A challenging vision
The image of Jesus sketched herein confronts us at many points. As a charismatic, he is a vivid challenge to our notion of reality, as a sage he challenges us to leave our lives of conventional wisdom whether secular or religious. As a renewal movement founder and prophet, he points us to an alternative culture which seeks to make the world more compassionate.
Jesus invites us to take seriously the two central presuppositions of the early Judo-Christian tradition.
First there is a dimension of reality beyond the visible world of our ordinary experience, a dimension charged with power, the ultimate quality for which is compassion.

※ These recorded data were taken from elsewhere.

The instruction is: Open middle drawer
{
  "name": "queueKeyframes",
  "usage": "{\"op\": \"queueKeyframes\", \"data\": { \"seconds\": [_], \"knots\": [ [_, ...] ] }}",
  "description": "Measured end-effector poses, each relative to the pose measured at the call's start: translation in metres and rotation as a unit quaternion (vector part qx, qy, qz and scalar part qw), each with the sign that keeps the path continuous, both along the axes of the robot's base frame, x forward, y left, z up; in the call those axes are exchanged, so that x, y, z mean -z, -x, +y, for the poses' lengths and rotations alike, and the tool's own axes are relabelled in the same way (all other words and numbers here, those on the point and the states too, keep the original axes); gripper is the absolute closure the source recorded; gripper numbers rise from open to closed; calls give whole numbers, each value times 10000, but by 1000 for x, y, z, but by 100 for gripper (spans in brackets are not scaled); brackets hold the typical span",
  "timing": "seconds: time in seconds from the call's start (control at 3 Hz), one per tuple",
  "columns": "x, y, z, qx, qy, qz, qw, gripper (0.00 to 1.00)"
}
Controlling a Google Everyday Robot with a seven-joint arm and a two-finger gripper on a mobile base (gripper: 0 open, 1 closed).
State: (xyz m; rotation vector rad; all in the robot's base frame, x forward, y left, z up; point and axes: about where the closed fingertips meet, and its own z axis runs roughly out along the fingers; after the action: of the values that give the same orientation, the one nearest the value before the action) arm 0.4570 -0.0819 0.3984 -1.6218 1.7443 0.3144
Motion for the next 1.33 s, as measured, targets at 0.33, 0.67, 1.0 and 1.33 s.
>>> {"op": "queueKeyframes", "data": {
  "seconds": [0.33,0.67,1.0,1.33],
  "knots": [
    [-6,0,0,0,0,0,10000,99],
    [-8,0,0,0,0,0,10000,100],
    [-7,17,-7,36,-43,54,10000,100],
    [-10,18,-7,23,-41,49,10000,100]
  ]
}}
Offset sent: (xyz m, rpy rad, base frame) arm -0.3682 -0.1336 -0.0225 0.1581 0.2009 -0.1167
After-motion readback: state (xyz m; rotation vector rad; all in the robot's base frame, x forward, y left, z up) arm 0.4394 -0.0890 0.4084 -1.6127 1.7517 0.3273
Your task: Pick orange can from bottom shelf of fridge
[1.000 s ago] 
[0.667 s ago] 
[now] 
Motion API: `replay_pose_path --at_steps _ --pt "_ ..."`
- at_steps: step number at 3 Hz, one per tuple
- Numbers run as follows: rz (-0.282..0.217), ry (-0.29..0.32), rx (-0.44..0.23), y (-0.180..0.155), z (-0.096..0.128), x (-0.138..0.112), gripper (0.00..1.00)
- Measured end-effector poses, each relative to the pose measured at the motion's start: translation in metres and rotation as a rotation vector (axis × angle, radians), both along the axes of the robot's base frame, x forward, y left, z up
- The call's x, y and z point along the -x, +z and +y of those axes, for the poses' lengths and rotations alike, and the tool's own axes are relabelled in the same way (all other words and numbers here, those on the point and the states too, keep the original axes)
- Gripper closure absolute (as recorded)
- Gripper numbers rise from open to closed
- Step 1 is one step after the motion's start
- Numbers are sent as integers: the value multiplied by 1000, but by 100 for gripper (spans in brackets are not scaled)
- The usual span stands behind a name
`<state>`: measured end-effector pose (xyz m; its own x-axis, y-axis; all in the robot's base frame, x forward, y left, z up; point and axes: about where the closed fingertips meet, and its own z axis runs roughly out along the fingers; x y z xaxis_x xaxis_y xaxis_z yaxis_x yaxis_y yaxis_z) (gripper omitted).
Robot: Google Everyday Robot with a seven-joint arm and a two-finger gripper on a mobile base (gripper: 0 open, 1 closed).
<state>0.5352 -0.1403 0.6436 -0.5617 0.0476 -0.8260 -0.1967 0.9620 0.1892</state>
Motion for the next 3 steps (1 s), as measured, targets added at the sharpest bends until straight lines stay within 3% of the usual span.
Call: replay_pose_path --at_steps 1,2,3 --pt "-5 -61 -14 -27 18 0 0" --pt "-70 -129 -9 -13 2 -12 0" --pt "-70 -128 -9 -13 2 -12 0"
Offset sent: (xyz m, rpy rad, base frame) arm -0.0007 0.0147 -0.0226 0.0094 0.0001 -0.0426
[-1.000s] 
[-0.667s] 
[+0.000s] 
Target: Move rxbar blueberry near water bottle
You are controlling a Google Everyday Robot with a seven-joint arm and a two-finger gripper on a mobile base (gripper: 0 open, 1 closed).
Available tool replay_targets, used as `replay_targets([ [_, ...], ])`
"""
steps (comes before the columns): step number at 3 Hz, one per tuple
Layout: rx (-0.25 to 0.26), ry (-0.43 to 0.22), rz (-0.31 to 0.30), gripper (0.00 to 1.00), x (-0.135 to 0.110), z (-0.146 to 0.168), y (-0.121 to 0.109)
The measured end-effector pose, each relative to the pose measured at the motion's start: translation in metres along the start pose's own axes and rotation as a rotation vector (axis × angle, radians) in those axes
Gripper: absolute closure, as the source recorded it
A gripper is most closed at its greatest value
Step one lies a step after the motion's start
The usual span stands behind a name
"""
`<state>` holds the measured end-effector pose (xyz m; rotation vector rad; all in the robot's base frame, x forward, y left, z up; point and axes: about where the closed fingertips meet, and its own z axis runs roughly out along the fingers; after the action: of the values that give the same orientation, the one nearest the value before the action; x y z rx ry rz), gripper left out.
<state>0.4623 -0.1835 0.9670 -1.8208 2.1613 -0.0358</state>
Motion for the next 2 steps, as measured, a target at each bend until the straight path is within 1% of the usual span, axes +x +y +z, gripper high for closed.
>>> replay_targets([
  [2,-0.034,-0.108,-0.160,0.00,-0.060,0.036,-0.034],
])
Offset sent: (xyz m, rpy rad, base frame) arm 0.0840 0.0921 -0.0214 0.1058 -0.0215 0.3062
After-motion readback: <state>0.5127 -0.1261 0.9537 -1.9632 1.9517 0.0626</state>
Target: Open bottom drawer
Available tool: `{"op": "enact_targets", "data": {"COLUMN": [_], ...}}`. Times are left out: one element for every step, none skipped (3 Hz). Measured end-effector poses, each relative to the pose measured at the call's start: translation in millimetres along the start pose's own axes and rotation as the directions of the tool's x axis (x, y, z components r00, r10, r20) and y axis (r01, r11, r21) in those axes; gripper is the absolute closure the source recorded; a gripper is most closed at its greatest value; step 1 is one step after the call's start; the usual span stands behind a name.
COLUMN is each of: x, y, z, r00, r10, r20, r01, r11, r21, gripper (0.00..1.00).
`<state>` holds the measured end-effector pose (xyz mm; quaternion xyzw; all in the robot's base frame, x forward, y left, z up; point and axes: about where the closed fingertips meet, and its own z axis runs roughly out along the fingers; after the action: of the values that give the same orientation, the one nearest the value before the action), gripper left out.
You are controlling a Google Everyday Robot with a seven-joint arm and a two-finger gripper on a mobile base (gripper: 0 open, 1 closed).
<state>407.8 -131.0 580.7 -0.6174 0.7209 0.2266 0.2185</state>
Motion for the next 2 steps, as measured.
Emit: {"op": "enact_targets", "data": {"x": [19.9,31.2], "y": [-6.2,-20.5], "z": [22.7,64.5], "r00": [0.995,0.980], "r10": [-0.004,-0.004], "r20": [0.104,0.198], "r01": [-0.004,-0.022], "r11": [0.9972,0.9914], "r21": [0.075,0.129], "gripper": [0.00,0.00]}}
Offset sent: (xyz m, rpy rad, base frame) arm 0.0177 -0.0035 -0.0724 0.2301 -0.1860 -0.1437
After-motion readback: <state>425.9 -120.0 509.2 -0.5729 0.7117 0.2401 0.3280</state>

Second the fruits of a life lived in accord with the Spirit are to be embodied not only in individuals, but also in the life of the community.
From The Urantia Book: "And the fruits of the divine spirit which are yielded in the lives of spirit-born and God-knowing mortals are: loving service, unselfish devotion, courageous loyalty, sincere fairness, enlightened honesty, undying hope, confiding trust, merciful ministry, unfailing goodness, forgiving tolerance, and enduring peace." (193:2.2)
As Christians, we are called to become the new church in a culture whose current values are largely alien to the Christian message, and to be, once again, the church of the early Jesus-movement.
Today's churches mostly have no clear vision of what it means to take Jesus seriously. The vision of Jesus as a person of Spirit, deeply involved in the historical crisis of his own time, can re-shape the individual's discipleship today. For us, as for the world in which Jesus lived, Jesus can once again be the light in our darkness.
In a nutshell
Jesus' life was a revelation of the nature of God. To be like Jesus means to be like God.
A life of discipleship means to take seriously those things Jesus took seriously. Jesus was serious about creating an alternative but inclusive community based on compassion.
Living in the kingdom means living a life in relation to the kingly power of God, a life centered in God rather than in the material attractions of this world.
Combine these three--and you have your place in God's kingdom.